The Lord God wants us to know that “there is no God but one” (1 Corinthians 8:4).  Paul writes that “for us there is but one God, the Father, from whom are all things and we exist for Him; and one Lord, Jesus Christ, by whom are all things, and we exist through Him”  (1 Corinthians 8:6).

Through the words of Scripture we see that man seeks after other gods.  If no other gods exist as God is the only God, who or what are these other gods so often mentioned in Scripture?  These gods are, by-and-large, whatever we have ‘created’ them to be.  These gods or idols do not necessitate that they be statuary, medallions, lucky charms, a ‘golden calf’, or a form of  ‘spiritual being’ to be a god. 

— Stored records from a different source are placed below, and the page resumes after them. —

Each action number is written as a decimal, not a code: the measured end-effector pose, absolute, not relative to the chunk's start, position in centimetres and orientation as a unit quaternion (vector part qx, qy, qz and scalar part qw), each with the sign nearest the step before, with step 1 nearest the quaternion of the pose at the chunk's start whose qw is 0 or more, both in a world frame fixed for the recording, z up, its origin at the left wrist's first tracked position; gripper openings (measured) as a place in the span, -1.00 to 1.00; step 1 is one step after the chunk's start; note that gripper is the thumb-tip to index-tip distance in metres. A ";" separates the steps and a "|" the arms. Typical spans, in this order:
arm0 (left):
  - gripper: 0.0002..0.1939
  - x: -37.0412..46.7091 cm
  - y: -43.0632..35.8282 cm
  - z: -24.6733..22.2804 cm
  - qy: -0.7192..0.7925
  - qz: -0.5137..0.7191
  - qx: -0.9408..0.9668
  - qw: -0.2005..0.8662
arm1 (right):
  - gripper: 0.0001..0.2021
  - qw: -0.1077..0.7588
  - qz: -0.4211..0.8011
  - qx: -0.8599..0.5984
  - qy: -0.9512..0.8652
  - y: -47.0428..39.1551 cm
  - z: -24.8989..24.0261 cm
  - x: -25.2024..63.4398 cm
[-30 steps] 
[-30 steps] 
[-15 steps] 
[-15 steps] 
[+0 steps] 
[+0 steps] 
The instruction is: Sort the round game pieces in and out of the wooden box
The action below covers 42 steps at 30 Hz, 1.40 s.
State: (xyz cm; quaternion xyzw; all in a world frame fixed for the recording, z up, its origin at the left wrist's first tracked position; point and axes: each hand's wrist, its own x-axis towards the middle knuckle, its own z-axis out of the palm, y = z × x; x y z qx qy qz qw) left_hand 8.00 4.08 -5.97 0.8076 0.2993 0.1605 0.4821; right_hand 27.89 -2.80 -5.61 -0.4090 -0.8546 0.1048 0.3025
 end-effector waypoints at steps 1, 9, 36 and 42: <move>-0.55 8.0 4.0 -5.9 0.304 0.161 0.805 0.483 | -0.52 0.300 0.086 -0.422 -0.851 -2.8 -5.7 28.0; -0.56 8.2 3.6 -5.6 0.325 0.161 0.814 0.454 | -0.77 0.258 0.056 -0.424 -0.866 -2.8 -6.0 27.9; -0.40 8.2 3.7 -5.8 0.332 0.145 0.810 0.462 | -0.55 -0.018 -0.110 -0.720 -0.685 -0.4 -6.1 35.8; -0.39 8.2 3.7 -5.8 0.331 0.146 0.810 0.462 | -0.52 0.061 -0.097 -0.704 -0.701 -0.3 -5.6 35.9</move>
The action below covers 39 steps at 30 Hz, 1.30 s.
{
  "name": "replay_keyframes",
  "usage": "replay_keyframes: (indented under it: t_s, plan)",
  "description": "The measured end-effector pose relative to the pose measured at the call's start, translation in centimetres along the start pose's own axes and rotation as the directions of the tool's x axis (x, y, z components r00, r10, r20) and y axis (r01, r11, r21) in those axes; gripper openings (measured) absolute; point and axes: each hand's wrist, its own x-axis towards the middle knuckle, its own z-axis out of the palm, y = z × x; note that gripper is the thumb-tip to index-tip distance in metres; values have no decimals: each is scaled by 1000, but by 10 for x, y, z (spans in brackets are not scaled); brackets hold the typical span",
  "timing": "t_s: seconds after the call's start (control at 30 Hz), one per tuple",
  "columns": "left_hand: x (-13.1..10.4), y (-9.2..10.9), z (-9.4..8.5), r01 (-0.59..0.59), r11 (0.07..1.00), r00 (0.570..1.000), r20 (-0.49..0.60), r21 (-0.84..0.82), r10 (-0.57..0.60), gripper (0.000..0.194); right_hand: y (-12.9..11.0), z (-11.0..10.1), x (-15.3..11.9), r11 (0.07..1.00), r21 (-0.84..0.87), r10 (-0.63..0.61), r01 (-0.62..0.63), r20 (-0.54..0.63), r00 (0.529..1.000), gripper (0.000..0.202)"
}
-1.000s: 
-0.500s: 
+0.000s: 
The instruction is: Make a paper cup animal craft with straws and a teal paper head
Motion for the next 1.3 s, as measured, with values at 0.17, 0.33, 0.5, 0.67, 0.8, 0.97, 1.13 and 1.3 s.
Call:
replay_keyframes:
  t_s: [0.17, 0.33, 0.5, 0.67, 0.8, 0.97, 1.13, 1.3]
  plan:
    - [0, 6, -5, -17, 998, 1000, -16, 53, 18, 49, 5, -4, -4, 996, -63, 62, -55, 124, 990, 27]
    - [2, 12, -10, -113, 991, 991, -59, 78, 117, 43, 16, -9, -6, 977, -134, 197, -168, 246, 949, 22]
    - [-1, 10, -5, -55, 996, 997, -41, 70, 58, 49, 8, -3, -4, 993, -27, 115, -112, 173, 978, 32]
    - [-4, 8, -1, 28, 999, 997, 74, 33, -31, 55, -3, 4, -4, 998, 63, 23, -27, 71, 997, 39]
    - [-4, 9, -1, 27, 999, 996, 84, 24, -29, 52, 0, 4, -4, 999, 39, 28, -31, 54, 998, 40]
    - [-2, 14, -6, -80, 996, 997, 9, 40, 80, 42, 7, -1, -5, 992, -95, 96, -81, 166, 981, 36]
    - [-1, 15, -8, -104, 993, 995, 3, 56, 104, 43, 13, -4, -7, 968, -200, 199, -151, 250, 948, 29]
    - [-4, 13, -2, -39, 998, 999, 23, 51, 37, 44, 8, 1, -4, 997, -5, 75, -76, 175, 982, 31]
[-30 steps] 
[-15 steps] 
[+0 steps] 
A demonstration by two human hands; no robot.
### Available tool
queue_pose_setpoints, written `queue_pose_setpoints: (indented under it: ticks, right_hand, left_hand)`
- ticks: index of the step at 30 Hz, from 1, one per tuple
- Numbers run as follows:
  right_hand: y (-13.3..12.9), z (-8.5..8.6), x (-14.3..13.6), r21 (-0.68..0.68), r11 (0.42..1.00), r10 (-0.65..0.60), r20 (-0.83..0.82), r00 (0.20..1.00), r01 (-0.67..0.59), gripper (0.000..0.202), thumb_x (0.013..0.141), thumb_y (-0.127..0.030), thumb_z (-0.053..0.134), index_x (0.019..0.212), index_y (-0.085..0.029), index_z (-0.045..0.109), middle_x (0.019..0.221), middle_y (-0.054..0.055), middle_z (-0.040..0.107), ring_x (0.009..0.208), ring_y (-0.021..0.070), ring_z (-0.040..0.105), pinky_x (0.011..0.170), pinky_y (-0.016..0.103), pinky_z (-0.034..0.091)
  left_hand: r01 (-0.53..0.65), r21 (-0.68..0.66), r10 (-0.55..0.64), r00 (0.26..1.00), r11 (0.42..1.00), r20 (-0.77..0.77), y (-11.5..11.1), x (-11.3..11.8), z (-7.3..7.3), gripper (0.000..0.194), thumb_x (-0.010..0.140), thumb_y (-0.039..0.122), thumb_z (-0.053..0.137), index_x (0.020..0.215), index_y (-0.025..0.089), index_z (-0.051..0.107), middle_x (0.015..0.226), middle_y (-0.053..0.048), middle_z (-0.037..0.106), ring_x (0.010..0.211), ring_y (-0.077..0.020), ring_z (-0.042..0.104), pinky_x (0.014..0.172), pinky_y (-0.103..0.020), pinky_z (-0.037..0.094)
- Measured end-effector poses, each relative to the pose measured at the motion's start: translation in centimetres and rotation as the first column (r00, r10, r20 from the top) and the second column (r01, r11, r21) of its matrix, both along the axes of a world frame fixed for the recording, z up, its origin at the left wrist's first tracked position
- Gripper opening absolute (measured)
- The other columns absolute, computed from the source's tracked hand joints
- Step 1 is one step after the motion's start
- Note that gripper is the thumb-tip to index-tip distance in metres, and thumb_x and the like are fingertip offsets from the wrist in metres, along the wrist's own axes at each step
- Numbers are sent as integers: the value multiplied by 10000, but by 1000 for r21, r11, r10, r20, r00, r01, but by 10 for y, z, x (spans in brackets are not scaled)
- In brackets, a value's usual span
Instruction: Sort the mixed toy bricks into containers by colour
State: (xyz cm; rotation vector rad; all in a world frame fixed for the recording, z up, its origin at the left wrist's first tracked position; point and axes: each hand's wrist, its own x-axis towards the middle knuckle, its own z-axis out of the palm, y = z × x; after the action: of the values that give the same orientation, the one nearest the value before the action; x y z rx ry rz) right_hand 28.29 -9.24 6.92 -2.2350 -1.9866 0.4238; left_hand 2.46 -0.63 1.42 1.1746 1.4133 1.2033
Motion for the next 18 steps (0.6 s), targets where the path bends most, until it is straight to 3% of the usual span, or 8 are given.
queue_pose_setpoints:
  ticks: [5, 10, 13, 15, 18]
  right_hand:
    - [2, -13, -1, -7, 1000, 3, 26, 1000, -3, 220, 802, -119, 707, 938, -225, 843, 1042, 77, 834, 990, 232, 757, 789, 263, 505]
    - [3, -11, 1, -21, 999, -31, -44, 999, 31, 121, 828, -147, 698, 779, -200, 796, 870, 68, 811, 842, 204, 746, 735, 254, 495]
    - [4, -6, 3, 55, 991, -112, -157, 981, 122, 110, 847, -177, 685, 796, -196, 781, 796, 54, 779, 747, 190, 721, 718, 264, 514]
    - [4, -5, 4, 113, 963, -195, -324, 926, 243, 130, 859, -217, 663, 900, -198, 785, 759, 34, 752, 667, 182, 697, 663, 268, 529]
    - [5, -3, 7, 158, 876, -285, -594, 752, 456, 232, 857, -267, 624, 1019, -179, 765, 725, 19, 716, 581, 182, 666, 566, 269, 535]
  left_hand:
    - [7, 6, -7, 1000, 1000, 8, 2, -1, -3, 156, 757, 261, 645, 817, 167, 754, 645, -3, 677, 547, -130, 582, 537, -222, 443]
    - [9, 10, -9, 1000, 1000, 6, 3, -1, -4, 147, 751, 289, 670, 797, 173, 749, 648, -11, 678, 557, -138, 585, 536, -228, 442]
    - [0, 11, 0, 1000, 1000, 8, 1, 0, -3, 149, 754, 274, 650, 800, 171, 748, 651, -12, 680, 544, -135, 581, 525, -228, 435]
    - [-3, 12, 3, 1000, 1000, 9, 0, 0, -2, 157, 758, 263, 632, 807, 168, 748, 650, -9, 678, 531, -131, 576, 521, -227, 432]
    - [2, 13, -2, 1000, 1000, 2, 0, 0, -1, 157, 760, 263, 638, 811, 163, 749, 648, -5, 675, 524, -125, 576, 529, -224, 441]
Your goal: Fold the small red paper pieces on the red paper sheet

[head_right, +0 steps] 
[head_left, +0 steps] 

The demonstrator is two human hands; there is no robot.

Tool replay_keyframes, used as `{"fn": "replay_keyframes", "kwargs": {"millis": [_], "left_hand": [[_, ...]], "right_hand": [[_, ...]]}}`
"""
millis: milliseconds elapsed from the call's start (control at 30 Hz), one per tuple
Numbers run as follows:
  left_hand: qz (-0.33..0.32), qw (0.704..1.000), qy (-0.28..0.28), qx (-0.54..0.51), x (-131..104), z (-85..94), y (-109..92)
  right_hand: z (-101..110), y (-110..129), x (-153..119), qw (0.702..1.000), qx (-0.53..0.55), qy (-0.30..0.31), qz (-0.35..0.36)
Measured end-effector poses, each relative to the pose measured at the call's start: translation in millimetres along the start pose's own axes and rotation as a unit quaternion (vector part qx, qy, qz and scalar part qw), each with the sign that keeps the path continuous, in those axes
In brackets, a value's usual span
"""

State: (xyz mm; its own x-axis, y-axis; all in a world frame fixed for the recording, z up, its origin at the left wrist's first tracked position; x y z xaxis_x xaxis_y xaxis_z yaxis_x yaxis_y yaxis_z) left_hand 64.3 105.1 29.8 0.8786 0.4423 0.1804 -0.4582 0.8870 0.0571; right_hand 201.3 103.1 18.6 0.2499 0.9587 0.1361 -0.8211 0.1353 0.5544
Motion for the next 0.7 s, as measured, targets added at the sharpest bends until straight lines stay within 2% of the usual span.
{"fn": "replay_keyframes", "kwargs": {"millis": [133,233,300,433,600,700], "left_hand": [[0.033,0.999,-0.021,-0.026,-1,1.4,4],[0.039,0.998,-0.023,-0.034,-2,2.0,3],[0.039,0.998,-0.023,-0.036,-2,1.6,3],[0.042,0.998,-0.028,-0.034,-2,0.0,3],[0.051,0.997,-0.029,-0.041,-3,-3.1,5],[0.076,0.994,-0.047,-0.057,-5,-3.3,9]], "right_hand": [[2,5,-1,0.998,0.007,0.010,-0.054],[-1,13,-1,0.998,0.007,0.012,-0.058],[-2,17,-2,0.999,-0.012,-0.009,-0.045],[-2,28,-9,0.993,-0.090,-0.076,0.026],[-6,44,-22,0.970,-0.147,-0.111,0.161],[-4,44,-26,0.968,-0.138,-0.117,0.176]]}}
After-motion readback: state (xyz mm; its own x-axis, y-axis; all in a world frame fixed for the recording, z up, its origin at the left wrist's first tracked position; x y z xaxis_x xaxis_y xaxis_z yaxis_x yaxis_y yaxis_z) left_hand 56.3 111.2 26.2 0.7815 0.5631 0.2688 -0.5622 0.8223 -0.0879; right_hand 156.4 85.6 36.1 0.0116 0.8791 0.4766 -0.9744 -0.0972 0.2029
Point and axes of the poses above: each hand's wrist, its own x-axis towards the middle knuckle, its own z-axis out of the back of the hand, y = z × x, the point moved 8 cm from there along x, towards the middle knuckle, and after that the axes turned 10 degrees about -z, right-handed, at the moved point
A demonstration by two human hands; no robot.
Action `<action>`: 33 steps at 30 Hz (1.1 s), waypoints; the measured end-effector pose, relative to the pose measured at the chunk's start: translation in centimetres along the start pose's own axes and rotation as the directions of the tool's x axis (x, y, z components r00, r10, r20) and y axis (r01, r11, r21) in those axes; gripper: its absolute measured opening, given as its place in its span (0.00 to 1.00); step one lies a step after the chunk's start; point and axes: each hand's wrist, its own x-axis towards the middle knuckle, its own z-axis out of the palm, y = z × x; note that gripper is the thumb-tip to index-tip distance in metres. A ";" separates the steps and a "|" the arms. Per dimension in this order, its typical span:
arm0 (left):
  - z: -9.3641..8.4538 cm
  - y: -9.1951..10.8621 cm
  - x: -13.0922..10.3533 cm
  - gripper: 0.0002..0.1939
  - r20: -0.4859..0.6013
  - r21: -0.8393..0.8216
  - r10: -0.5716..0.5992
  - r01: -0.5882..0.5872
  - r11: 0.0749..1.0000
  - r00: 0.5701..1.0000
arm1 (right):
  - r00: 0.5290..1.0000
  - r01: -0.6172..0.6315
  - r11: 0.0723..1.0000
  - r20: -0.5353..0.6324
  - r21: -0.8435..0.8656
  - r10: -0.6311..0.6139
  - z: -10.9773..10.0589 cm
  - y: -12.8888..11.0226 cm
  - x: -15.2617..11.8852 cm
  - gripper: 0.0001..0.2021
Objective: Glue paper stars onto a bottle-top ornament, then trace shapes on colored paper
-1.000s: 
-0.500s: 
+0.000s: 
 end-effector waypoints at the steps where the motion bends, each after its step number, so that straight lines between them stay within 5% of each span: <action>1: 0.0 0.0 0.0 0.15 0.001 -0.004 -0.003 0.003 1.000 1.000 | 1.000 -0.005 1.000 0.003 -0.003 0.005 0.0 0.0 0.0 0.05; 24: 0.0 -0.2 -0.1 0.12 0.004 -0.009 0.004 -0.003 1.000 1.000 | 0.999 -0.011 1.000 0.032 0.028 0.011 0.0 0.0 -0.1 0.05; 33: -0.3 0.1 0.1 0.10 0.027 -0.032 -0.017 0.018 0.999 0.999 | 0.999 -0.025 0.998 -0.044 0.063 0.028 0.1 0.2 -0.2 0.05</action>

These gods are many and varied.  They are typically common within a culture.  When such things move from commonality to a position of primary need to achieve a perceived ‘happiness’, self-worth, primary motivators for our lives, etc., they move dangerously close to idolatry if not crossing the line.   Money, prestige, satisfying personal wants and desires, success, religion, family, misapplied faith, etc, can all be a god.  Typically, these gods are determined by where we perceive our value, our worth, our applied energies and our thoughts to be located.  These gods or idols are anything that we place between ourselves and the one true God. 

Despite the many warnings that God gives us, we continue to lay a path of destruction; we choose not to heed the Word of God.  We give allegiance or loyalty to gods that are not. “Beware,” we are told, “that your hearts are not deceived, and that you do not turn away and serve other gods and worship them.  Or the anger of the LORD will be kindled against you” (Deuteronomy 11:16-17).  

We become indifferent in that God the Father, becomes a lesser God to us.  The Creator of all visible and invisible, states “I am the LORD, that is My name; I will not give My glory to another, nor My praise to graven images [idols](Isaiah 42:8).